また、傷病畜の大きさにもよりますが、片手で圧迫しても止血できないときは、両手で体重を乗せながら圧迫する方法もあります。
※直接圧迫止血法を行うときは、感染防止のため血液に直接触れないようにします。
※口の中や、口の近くからの出血の場合は口の中に血液が流れ込まないような体位にします。
※止血手当を行った部位は、原則として心臓より高い位置に保ちます。
※当てているガーゼなどに血液がにじんできた場合、不潔に見えることもありますがガーゼを交換するのではなく、上から新しいガーゼを乗せていきます(血液は凝固して止血する働きがあるためです)。
2)間接圧迫止血法
出血している部位より心臓に近い動脈(止血点)を、手や指で圧迫して血流の流れを止める方法で、具体的には骨に向かって止血点の動脈を圧迫します。これは直接圧迫止血法だけでは不十分な場合に同時に行ったり、急な出血でガーゼや包帯などを用意するまでの間に行います。

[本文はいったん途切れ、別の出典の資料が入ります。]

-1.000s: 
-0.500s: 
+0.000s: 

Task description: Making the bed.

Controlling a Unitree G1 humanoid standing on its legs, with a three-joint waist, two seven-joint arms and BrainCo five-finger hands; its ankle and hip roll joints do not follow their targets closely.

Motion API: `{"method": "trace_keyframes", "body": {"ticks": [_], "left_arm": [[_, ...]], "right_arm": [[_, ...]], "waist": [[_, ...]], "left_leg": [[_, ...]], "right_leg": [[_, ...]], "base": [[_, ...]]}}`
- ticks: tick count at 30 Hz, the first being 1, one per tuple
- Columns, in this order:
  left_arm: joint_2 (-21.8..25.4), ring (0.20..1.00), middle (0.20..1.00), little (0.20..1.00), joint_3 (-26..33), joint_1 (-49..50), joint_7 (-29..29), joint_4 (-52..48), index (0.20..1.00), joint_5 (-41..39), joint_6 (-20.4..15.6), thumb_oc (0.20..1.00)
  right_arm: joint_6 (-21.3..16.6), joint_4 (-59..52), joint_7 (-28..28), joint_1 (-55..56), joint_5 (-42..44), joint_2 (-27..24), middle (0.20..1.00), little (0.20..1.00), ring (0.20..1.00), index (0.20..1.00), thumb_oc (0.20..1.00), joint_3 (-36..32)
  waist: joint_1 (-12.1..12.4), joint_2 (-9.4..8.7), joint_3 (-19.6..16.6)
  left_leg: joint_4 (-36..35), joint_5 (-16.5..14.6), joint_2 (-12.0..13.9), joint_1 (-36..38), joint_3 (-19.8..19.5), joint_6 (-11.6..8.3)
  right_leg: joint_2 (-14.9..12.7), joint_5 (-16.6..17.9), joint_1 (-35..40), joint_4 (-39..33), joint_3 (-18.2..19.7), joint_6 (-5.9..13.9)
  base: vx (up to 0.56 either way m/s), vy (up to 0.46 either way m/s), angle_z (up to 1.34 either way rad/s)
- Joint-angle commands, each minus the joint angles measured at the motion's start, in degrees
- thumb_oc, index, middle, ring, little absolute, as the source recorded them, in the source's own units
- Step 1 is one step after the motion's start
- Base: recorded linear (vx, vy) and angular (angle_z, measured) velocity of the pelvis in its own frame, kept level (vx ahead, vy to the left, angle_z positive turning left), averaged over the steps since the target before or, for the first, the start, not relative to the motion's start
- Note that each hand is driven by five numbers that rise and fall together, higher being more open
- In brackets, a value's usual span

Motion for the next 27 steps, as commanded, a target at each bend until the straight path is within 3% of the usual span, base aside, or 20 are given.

※止血点--------------------------------------------------------------------------
・耳の前:浅側頭動脈
・前肢の付け根:鎖骨下動脈
・腋の下:腋窩動脈
・上腕の中央:上腕動脈
・肘の内側の窪み:上腕動脈
・手背:指動脈
・鼠径動脈:大腿動脈
・膝の内側の窪み:膝窩動脈
・足背:足背動脈
※直接圧迫止血と間接圧迫止血の併用
・直接圧迫止血法だけでは止血できない時には、さらに間接圧迫止血法を併用します。
・直接圧迫止血法をすぐに行えない場合には、まず間接圧迫止血法を行います。